● Excerpts from a dataset:
++++++++

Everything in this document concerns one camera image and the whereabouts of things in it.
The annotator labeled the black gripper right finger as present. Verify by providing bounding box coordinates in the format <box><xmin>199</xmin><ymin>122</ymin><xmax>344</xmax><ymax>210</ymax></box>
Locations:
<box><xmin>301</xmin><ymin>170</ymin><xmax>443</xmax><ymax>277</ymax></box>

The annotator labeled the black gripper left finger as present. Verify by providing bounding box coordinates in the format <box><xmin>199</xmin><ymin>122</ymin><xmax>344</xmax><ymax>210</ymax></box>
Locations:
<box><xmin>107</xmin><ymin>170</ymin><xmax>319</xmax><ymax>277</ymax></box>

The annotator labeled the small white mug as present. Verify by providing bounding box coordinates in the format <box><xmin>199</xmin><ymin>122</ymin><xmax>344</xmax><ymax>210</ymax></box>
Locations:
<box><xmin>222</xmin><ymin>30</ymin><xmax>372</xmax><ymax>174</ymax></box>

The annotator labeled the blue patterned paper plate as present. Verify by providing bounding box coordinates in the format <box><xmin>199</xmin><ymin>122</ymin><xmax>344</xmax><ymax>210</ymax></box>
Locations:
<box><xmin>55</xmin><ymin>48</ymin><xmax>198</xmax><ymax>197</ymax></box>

++++++++

● YOUR ASSIGNMENT:
The records above need to be retyped exactly.

● REPLY:
Everything in this document concerns one camera image and the whereabouts of things in it.
The annotator labeled the black gripper right finger as present. Verify by providing bounding box coordinates in the format <box><xmin>199</xmin><ymin>122</ymin><xmax>344</xmax><ymax>210</ymax></box>
Locations:
<box><xmin>301</xmin><ymin>170</ymin><xmax>443</xmax><ymax>277</ymax></box>

The annotator labeled the black gripper left finger as present. Verify by providing bounding box coordinates in the format <box><xmin>199</xmin><ymin>122</ymin><xmax>344</xmax><ymax>210</ymax></box>
Locations:
<box><xmin>107</xmin><ymin>170</ymin><xmax>319</xmax><ymax>277</ymax></box>

The annotator labeled the small white mug as present. Verify by providing bounding box coordinates in the format <box><xmin>199</xmin><ymin>122</ymin><xmax>344</xmax><ymax>210</ymax></box>
Locations:
<box><xmin>222</xmin><ymin>30</ymin><xmax>372</xmax><ymax>174</ymax></box>

The annotator labeled the blue patterned paper plate as present. Verify by providing bounding box coordinates in the format <box><xmin>199</xmin><ymin>122</ymin><xmax>344</xmax><ymax>210</ymax></box>
Locations:
<box><xmin>55</xmin><ymin>48</ymin><xmax>198</xmax><ymax>197</ymax></box>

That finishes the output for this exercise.